Building a development environment
Written byBy: Mario Rimann.
Filed under Programming .The idea
Use the vacation week for some easy work on the Seminar Manager (bugifixing, development) and also some customer-work.
The battle plan
Developing on Windows Vista is uncool (no symlinks possible - would cause many copy-paste steps for local testing - I don't like that way), so Kerstin offered her HP notebook that is running Ubuntu Linux.
What really happened
Installing Apache, MySQL, GDLib, ImageMagick and Eclipse on bunti-bunti (the hostname of Kerstin's notebook) worked out well. Installing TYPO3 on the local webserver succeeded without problems.
But starting Eclipse to install PHPEclipse and Subclipse led us to a serious issue: the notebook has only 512MB of RAM - which is sufficient for surfing the web and answering emails. But not for running the webserver and Eclipse and some other tools alltogether (notebook hung completely in the I-swap-myself-away-status).
We decided to organize some additional memory for her notebook. No problem (I thought) - there is a Media Markt on the other side of the hill - 40min by car. The only problem could be that no one of us speaks Italian - and many of the salesmen don't speak German. On monday we went to the store. After searching the whole it-compartment we did not find any memory. As next we asked salesman A and he told us to go to the customer service. There, salesman B told us to ask in the IT compartment of the store and pointed us to another salesman. Salesman C sent us to another salesman in the IT compartment. While waiting, salesman A came back to us (we told our story a second time) and he asked salesman D. Together with us, he searched the article database and found a matching product that also was in stock. But that article is available at the customer service point only. Salesman A brought us there - and oh wonder - he brought us to another customer service, which is located outside the store itself (strange, huh?). After all, we got our memory and went home.
After installing the additional memory, bunti-bunti didn't start up anymore and some weird graphical error on the BIOS-POST screen appeared. After removing the memory module, everything was fine. After re-installing the memory module, notebook was broken again. F*ck!
So working on bunti-bunti was impossible. And Kerstin decided to rename her notebook from bunti-bunti to "oma-waltraud" (grandma "waltraud") because it's old and slow :-) Is this a fingertip and she wants to tell me to buy her a new notebook?
Next step was to try working on Vista even if it is not cool. But after having some trouble with the whole notebook, apache didn't work at all.
The result
After failing with all the equipment I've taken with me, I decided to enjoy this vacation without work.
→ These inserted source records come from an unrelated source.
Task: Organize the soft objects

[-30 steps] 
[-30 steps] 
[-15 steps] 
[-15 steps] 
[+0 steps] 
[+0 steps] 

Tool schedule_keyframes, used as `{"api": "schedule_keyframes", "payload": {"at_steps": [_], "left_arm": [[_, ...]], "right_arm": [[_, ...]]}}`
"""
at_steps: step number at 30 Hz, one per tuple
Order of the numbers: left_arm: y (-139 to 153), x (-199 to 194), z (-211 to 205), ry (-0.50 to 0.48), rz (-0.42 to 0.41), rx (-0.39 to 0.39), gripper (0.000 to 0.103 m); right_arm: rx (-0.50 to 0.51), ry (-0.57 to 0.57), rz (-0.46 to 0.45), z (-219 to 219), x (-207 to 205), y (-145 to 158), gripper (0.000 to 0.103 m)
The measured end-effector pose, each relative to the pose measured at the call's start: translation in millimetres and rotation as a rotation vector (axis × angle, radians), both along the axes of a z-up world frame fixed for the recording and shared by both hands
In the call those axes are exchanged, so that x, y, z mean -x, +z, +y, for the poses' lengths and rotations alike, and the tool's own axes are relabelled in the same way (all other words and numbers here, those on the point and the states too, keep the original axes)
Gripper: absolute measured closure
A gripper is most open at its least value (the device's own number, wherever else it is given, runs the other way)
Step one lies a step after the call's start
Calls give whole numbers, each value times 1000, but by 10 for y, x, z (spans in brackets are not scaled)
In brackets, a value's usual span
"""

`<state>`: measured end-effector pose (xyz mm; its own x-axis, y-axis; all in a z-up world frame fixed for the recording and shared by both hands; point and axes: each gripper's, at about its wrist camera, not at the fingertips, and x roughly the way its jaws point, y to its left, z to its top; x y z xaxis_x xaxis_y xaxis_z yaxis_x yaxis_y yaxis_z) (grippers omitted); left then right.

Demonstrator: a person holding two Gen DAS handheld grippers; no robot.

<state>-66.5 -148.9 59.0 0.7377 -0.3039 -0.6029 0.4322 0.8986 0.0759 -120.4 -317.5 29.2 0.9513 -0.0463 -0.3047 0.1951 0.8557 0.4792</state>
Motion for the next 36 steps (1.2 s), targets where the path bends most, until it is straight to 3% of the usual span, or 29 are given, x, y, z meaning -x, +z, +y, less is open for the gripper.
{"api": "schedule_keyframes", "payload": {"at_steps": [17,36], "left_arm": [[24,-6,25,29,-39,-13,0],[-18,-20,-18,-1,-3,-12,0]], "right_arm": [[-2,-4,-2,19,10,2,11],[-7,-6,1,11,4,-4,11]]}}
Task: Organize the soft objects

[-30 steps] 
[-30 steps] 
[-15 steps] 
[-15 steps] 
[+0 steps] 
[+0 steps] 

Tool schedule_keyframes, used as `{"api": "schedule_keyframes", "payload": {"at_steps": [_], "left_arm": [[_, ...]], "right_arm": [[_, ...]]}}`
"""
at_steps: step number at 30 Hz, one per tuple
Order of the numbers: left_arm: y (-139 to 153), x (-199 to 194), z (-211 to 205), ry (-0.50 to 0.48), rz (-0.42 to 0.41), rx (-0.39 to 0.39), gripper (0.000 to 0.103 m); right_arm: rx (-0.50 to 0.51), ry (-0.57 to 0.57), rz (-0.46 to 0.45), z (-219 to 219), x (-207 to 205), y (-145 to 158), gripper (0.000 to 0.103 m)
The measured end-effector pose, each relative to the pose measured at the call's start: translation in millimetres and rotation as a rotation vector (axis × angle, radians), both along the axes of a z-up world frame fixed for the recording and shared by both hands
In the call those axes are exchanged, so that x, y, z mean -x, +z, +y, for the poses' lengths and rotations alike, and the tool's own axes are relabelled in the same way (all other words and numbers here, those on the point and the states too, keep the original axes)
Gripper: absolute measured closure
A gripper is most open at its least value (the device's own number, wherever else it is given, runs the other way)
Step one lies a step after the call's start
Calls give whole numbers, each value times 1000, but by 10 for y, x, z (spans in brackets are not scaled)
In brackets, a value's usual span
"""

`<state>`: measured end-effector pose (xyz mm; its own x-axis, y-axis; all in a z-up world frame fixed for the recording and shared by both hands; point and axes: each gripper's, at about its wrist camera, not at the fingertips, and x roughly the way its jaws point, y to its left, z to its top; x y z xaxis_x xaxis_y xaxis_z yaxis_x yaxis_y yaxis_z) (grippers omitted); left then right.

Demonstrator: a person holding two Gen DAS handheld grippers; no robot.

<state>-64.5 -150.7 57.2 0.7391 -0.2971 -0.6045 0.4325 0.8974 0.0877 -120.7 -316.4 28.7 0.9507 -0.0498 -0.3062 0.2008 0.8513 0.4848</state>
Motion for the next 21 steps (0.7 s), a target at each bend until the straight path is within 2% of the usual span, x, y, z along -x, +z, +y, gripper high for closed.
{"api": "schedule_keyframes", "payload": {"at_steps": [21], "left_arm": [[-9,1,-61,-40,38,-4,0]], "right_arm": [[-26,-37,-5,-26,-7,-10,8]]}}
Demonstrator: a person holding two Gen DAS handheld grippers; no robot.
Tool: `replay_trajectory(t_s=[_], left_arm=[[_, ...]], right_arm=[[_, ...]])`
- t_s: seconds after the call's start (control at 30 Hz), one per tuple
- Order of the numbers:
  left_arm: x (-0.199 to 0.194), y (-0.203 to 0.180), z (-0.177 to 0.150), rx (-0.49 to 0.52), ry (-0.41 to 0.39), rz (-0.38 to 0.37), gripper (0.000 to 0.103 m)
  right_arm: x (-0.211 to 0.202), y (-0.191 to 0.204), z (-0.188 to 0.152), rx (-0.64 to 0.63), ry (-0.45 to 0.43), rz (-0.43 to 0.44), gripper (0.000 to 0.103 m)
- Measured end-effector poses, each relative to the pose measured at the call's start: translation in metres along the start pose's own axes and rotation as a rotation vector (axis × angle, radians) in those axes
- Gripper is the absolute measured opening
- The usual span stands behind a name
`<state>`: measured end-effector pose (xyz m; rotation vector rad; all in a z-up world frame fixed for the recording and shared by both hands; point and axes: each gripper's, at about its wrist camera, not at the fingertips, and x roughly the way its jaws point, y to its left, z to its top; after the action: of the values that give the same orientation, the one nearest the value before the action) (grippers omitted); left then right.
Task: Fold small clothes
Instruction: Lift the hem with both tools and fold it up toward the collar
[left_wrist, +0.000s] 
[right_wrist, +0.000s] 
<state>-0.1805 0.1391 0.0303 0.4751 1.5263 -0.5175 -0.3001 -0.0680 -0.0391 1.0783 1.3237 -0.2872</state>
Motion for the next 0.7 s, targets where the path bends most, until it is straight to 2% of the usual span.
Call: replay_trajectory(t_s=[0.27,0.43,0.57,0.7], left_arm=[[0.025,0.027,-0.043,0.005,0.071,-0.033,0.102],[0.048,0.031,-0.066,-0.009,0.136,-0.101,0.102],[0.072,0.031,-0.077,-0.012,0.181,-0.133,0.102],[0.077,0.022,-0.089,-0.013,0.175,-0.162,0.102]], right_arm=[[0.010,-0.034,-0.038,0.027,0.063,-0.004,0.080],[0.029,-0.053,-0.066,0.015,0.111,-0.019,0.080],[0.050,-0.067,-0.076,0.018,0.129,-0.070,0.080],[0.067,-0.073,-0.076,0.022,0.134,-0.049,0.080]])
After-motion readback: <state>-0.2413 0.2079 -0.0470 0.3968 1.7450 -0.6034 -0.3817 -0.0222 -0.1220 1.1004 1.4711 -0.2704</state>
So far, this is a great decision!
And I even learned some points from this story:
- When you have to work on another system as your well-known-everyday-equipment, set it up before (!) going on vacation
- After setting up your on-the-road-equipment, test it!
- If you need spareparts for your computer - go to a real computer shop that sells you real memory, no cheap no-name crap
- Decide to relax during vacation - it feels great :-) (and reading emails or chatting with friends is not working - isn't it?)